Protezionismo

Dizionario di Economia e Finanza (2012)

protezionismo

Tito Menzani

Politica economica che prevede aiuti pubblici ad alcuni segmenti produttivi, attraverso dazi che ostacolino o impediscano la concorrenza di prodotti stranieri sul mercato nazionale. Tali aiuti vengono attivati anche attraverso altri strumenti similari, come divieti, contingentamenti, incentivi al consumo, premi all’esportazione di prodotti nazionali, ostacoli all’esportazione di materie prime che possano essere utilizzate da industrie nazionali, o, al contrario, facilitazioni all’importazione di materie prime e semilavorati esteri. In senso più ampio, il p. è contrapposto al liberismo (➔), in quanto prevede un tangibile intervento dello Stato nell’economia nazionale. In sintesi, la politica commerciale protezionistica ha come obiettivo l’aumento dell’export e la contrazione della dipendenza dalla produzione estera, o anche la protezione dei settori industriali nascenti, al fine di impedirne il soffocamento da parte di economie estere più progredite.

Il protezionismo tra il 17° e il 19° secolo

L’origine del p. è fatta risalire al mercantilismo (➔) dei secc. 17° e 18°, una dottrina economica che si preoccupava di ridurre le importazioni e stimolare le esportazioni. Nel corso del 1800, l’affermazione del liberismo a partire dall’Inghilterra aprì le porte a un maggiore flusso di scambi internazionali. Il p. sopravvisse per lo più in forme di resistenza a questo pensiero,  pur non ponendosi mai in opposizione radicale alla teoria ricardiana dei vantaggi comparati. È il caso della Germania, che nel 1834 realizzò una Unione doganale (Zollverein) a tutela delle proprie industrie nascenti.
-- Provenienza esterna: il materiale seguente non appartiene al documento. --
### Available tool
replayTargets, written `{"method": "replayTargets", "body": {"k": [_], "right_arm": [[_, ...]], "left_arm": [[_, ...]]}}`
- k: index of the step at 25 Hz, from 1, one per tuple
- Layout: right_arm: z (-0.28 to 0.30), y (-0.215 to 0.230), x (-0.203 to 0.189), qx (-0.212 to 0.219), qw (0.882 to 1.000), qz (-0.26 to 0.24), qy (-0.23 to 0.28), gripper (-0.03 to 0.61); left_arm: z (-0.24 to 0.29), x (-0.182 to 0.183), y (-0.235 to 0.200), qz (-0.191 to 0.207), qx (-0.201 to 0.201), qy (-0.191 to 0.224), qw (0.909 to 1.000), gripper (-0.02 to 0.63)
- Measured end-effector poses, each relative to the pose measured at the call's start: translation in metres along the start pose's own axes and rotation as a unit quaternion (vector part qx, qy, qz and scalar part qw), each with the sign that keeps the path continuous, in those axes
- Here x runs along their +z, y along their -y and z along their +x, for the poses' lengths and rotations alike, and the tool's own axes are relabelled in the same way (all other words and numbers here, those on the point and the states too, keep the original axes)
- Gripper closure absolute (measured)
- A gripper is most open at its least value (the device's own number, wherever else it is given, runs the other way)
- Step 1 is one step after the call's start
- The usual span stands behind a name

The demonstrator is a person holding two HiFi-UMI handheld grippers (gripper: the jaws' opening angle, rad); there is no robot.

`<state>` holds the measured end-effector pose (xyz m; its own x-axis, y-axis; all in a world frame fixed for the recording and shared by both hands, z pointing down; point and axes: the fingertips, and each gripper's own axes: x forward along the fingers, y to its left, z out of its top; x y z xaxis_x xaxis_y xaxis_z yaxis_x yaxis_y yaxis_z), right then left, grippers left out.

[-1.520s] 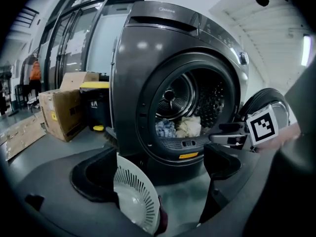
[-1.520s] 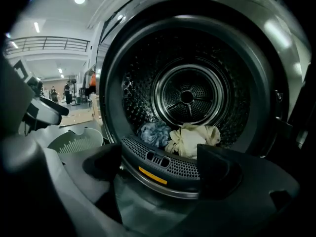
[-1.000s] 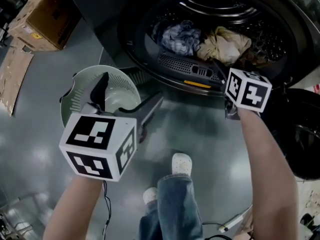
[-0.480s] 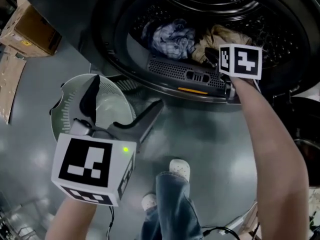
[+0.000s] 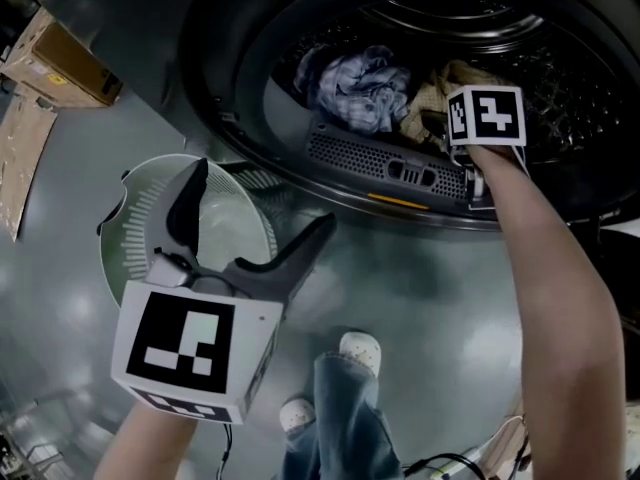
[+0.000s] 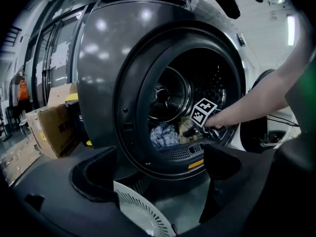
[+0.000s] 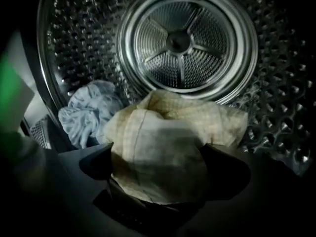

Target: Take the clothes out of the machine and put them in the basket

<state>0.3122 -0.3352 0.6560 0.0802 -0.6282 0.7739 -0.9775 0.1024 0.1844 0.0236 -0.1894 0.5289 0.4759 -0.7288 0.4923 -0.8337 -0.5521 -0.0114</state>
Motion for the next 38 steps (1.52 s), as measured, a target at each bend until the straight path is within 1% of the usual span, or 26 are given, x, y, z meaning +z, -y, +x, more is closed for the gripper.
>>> {"method": "replayTargets", "body": {"k": [2, 3, 4, 6, 7, 9, 12, 16, 21, 23, 26, 28, 31, 36, 38], "right_arm": [[0.005, -0.002, -0.005, 0.001, 1.000, -0.011, -0.028, 0.058], [0.005, -0.003, -0.008, 0.000, 0.999, -0.025, -0.039, 0.091], [0.005, -0.004, -0.011, -0.001, 0.998, -0.046, -0.047, 0.190], [0.004, -0.009, -0.015, 0.003, 0.993, -0.101, -0.054, 0.479], [0.002, -0.012, -0.016, 0.006, 0.991, -0.120, -0.051, 0.502], [-0.002, -0.015, -0.013, 0.010, 0.991, -0.129, -0.037, 0.517], [-0.008, -0.021, -0.009, 0.022, 0.993, -0.117, -0.015, 0.520], [-0.022, -0.010, -0.011, -0.008, 0.992, -0.124, -0.004, 0.520], [-0.050, -0.011, -0.004, -0.012, 0.991, -0.128, 0.030, 0.520], [-0.064, -0.014, -0.001, -0.008, 0.991, -0.125, 0.037, 0.520], [-0.085, -0.023, 0.002, 0.011, 0.991, -0.128, 0.041, 0.520], [-0.102, -0.024, 0.007, 0.008, 0.989, -0.139, 0.046, 0.520], [-0.127, -0.026, 0.012, 0.010, 0.990, -0.131, 0.059, 0.520], [-0.171, -0.043, 0.016, 0.026, 0.989, -0.122, 0.077, 0.520], [-0.186, -0.049, 0.017, 0.036, 0.990, -0.111, 0.084, 0.521]], "left_arm": [[0.002, -0.001, 0.000, -0.001, -0.002, -0.002, 1.0000, 0.064], [0.002, -0.001, 0.001, 0.001, -0.003, -0.002, 1.0000, 0.064], [0.003, -0.001, 0.002, 0.004, -0.003, -0.002, 1.0000, 0.064], [0.004, -0.002, 0.003, 0.004, -0.004, -0.004, 1.0000, 0.064], [0.005, -0.002, 0.004, 0.003, -0.004, -0.005, 1.0000, 0.064], [0.006, -0.001, 0.003, 0.003, -0.004, -0.006, 1.0000, 0.064], [0.005, -0.001, 0.005, 0.007, -0.004, -0.006, 1.0000, 0.064], [-0.002, 0.002, 0.006, 0.015, -0.002, -0.010, 0.9998, 0.064], [-0.016, 0.009, 0.008, 0.012, -0.001, -0.012, 0.9999, 0.064], [-0.024, 0.012, 0.010, 0.015, -0.001, -0.014, 0.9998, 0.064], [-0.036, 0.019, 0.011, 0.025, 0.000, -0.017, 0.9996, 0.064], [-0.044, 0.024, 0.011, 0.027, 0.002, -0.018, 0.9995, 0.064], [-0.053, 0.030, 0.010, 0.025, 0.008, -0.022, 0.9994, 0.064], [-0.069, 0.040, 0.007, 0.006, 0.017, -0.031, 0.9994, 0.064], [-0.072, 0.046, 0.008, 0.006, 0.016, -0.031, 0.9994, 0.064]]}}
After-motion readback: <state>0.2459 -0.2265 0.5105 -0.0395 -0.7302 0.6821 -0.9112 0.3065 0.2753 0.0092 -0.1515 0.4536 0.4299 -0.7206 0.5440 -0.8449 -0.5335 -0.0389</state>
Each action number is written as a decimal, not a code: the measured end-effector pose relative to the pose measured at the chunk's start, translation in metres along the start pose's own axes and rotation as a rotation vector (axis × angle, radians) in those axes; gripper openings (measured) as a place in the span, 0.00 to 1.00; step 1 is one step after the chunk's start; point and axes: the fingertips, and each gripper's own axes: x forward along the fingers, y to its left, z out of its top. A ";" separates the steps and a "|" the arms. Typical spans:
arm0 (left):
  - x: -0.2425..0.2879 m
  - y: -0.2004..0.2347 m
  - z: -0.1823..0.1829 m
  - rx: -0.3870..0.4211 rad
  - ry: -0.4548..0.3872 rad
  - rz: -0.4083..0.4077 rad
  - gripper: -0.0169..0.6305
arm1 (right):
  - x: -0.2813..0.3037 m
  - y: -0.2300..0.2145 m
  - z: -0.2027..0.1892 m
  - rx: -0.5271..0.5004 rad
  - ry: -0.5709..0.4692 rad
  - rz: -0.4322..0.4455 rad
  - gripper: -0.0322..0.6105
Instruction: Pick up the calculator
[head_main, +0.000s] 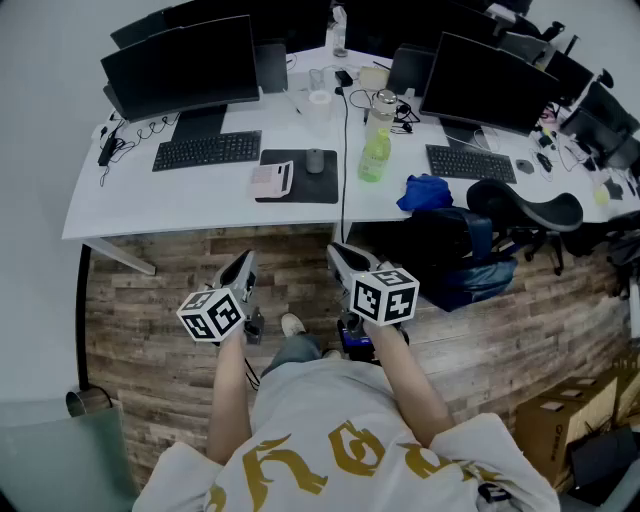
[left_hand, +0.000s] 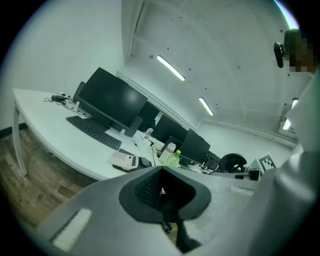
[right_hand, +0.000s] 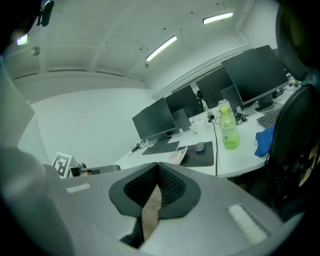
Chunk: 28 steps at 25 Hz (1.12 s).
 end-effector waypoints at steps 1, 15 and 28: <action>-0.002 0.000 -0.001 0.014 0.006 0.016 0.03 | -0.003 -0.002 -0.001 0.002 0.002 -0.002 0.09; -0.011 0.011 0.008 0.035 -0.032 0.067 0.12 | 0.001 -0.008 0.009 0.082 -0.077 0.021 0.23; 0.105 0.131 0.041 0.069 0.180 -0.043 0.18 | 0.129 -0.056 0.008 0.207 -0.046 -0.190 0.25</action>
Nella seconda metà del 19° sec. e nel primo decennio del 20° sec., il p. ebbe un  successo alterno, ma di graduale rafforzamento, anche sul piano teorico, dove era inteso come una motivata e legittima eccezione al libero scambio. Da una parte, il suo ambito non rimase più confinato al settore industriale, come era avvenuto in origine, ma tese ad allargarsi alla produzione agricola e al mercato del lavoro. Inoltre, i crescenti contrasti fra le potenze europee sullo scacchiere internazionale indussero talvolta i governi ad adottare dazi doganali per semplici ragioni di ritorsione.

Il protezionismo nel 20° secolo

La Prima guerra mondiale e la successiva crisi del 1929 diedero un ulteriore grande impulso al p., spesso declinato in senso nazionalista, con crescenti interventi dello Stato nell’economia fino all’adozione di vere e proprie politiche autarchiche, come per es. in Italia durante il fascismo. La Seconda guerra mondiale rappresentò probabilmente l’acme di questo processo, dato che, con la distensione a essa seguita, seppure in un contesto internazionale diviso in due blocchi, il p. venne gradualmente abbandonato a favore di una crescente ripresa dei commerci su scala internazionale. È sufficiente considerare il General Agreement on Tariffs and Trade (➔ GATT), firmato nel 1947 da 23 Paesi, per stabilire le basi di un sistema multilaterale di relazioni commerciali, che favorisse la liberalizzazione (➔) del commercio mondiale. Dagli anni 1970, tuttavia, e soprattutto dopo la crisi petrolifera del 1973-74, la difficile congiuntura economica ha spinto i Paesi, nonostante il carattere di globalizzazione e di internazionalizzazione assunto dagli scambi mondiali, a chiudersi in un atteggiamento più protezionista, definito talvolta neoprotezionismo (➔). Queste nuove spinte protezionistiche, però, si sono gradualmente indebolite per la rapida integrazione dei mercati sia economici sia finanziari che ha caratterizzato la fine del 20° sec. e l’inizio del successivo.